2. Supervised Neural Network

Multi-layer perceptron (MLP) and Radial basis function (RBF) are the most commonly used supervised neural networks. Since they perform classification by measuring distances between inputs and the RBF hidden neurons’ centers, RBF networks are much faster than the time-consuming backpropagation and most suitable for problems with large sample size.


  • A neural network can perform tasks that a linear program cannot.
  • Can effectively address many problems encountered by rule-based approaches.
  • When an element of the neural network fails, it can continue without its parallel nature.
  • Has high their tolerance to imprecise data and uncertain information
  • Has the ability to conclude solutions from data without having previous knowledge of the regularities in the data.
  • The neural network learns and does not need to be reprogrammed.
  • It can be implemented in any application.
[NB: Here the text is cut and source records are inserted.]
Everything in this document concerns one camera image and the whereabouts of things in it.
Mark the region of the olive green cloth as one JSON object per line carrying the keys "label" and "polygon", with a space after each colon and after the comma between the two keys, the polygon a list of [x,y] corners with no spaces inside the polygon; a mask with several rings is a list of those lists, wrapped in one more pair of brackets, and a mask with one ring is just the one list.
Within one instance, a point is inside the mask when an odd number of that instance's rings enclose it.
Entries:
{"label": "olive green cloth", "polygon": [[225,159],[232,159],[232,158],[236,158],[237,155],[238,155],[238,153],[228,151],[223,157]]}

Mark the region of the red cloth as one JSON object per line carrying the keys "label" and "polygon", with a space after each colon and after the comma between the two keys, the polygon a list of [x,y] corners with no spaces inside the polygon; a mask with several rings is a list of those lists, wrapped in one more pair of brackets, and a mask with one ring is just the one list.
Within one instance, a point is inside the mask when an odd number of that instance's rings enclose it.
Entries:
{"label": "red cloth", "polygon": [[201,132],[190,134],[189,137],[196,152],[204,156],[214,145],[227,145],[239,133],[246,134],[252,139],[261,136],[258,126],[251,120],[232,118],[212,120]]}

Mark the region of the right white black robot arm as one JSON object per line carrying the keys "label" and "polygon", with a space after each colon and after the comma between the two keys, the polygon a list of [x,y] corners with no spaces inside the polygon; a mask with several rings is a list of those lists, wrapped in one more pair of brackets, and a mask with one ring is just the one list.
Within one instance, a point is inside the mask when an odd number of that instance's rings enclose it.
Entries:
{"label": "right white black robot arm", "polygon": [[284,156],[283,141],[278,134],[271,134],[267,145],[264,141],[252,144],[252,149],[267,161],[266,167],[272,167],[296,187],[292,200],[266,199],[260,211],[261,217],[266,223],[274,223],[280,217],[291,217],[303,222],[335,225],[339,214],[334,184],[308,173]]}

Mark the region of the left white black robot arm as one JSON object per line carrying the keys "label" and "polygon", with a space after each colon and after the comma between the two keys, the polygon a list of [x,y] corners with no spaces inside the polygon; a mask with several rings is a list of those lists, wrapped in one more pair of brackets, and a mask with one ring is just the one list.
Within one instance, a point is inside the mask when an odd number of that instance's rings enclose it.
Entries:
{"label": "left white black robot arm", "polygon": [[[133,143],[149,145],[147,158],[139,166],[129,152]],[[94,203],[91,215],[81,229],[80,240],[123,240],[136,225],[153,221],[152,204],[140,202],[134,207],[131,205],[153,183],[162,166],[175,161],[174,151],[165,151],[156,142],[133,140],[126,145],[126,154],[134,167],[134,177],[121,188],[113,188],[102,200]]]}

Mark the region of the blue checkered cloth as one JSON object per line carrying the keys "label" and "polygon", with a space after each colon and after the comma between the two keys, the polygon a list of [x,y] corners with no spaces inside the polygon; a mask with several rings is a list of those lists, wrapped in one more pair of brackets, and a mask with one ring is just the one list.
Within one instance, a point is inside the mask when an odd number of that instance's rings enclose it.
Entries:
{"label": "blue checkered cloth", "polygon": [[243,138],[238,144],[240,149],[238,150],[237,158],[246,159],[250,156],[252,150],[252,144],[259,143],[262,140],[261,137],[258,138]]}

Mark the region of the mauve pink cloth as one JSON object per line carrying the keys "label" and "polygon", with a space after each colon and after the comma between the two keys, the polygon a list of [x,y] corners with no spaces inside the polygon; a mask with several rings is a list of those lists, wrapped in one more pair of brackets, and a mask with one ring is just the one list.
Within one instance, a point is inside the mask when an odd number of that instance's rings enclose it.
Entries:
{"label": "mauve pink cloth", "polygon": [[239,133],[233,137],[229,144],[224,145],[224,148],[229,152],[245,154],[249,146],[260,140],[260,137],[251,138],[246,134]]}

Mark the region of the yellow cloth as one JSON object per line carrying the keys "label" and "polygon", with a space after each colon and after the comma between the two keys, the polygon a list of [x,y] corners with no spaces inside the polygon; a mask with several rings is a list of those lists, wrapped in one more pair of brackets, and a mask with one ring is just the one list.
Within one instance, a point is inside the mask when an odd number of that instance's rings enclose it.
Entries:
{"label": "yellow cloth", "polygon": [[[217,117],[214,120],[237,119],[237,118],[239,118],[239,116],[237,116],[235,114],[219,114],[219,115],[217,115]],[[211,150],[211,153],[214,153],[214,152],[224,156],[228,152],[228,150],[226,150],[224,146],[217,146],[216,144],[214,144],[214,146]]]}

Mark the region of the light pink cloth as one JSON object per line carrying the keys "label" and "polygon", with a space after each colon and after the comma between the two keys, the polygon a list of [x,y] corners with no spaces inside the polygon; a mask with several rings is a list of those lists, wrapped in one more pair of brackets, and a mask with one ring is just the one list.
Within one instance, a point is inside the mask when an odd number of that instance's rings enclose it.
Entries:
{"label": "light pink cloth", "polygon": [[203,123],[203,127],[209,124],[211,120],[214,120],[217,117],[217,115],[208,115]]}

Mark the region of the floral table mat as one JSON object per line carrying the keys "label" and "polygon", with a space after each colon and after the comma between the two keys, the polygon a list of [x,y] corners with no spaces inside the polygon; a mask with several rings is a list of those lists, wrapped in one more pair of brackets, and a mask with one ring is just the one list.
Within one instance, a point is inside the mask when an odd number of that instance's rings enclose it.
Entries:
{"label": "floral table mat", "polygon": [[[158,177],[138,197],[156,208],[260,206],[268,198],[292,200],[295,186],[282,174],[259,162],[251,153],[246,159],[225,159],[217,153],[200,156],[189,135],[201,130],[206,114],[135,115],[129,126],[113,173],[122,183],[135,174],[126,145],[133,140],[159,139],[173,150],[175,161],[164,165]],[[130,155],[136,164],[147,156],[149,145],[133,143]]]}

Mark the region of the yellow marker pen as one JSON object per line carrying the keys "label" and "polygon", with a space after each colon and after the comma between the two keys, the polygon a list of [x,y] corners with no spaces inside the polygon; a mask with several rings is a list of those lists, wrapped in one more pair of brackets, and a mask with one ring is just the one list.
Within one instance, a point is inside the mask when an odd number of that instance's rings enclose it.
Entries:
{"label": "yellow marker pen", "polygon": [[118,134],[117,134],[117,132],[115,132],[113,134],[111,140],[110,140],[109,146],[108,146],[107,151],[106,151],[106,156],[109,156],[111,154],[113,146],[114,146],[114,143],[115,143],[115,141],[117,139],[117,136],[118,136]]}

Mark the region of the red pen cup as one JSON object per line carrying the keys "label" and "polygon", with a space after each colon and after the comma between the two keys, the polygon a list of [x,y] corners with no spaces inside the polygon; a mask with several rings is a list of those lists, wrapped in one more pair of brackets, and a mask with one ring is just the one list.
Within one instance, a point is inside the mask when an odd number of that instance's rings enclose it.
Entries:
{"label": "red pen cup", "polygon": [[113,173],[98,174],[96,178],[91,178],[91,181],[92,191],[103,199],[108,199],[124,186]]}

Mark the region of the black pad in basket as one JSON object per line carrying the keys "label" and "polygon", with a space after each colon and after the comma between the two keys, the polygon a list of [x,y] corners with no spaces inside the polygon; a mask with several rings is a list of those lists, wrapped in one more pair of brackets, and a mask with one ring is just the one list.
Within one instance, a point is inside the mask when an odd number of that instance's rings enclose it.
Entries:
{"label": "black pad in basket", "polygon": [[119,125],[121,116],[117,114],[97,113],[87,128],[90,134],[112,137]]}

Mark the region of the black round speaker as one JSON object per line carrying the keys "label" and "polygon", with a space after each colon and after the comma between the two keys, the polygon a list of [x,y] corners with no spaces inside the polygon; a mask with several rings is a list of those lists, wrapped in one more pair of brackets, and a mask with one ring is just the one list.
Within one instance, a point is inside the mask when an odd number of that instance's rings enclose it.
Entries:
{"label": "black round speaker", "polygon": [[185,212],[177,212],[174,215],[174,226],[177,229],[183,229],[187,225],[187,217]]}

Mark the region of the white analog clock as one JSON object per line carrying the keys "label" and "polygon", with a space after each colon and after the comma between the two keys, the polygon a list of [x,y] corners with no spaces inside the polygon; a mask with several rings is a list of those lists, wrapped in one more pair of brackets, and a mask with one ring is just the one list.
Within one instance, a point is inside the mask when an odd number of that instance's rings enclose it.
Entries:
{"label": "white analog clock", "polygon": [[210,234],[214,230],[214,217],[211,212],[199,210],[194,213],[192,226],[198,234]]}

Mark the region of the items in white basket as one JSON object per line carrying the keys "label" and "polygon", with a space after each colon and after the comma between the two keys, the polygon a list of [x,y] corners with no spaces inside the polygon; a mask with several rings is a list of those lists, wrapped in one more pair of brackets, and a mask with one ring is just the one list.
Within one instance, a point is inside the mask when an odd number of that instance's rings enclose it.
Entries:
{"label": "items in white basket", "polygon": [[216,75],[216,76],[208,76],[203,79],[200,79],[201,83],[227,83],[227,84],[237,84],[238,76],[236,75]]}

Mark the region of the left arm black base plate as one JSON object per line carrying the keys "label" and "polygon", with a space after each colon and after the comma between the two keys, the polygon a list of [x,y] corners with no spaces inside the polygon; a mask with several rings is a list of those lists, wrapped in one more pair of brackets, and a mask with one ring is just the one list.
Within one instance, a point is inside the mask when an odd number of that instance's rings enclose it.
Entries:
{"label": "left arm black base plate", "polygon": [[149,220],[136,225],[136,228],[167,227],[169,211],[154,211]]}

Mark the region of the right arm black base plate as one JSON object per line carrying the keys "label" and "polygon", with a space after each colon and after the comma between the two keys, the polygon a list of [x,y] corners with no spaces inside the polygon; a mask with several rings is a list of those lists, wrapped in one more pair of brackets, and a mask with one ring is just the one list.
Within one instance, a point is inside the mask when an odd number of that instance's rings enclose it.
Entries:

  • The neural network needs the training to operate.
  • Neural network architecture is different from microprocessors’ architecture; therefore, it needs to be emulated.
  • Requires high processing time for large neural networks.

3. Decision Tree

A Decision Tree is a powerful and common tool for classification and prediction. It is a tree with three main components: nodes, arcs, and leaves. Each node is labeled with a feature attribute, which is most informative among the attributes not yet considered in the root’s path.


  • Simple to understand and interpret.
  • It can handle both numerical and categorical data.
  • Requires little data preparation.
  • Uses a white-box model.
  • It can perform well with large data in a short time.
  • It is possible to validate a model using statistical tests.
  • Robust.


  • Decision-tree learners create over-complex trees that do not generalize the data well.
  • Learning an optimal decision tree is known to be NP-complete under several aspects of optimality and simple concepts.
  • Some concepts are hard to learn because decision trees do not express them easily.

4. Support Vector Machine (SVM)

In Support vector machines (SVM), the input vector is first mapped into a higher-dimensional feature space. The best separating hyper-plane in the high-dimensional feature space is found. The separating hyperplane, or decision boundary, is determined by support vectors rather than the entire training sample and is extremely robust to outliers.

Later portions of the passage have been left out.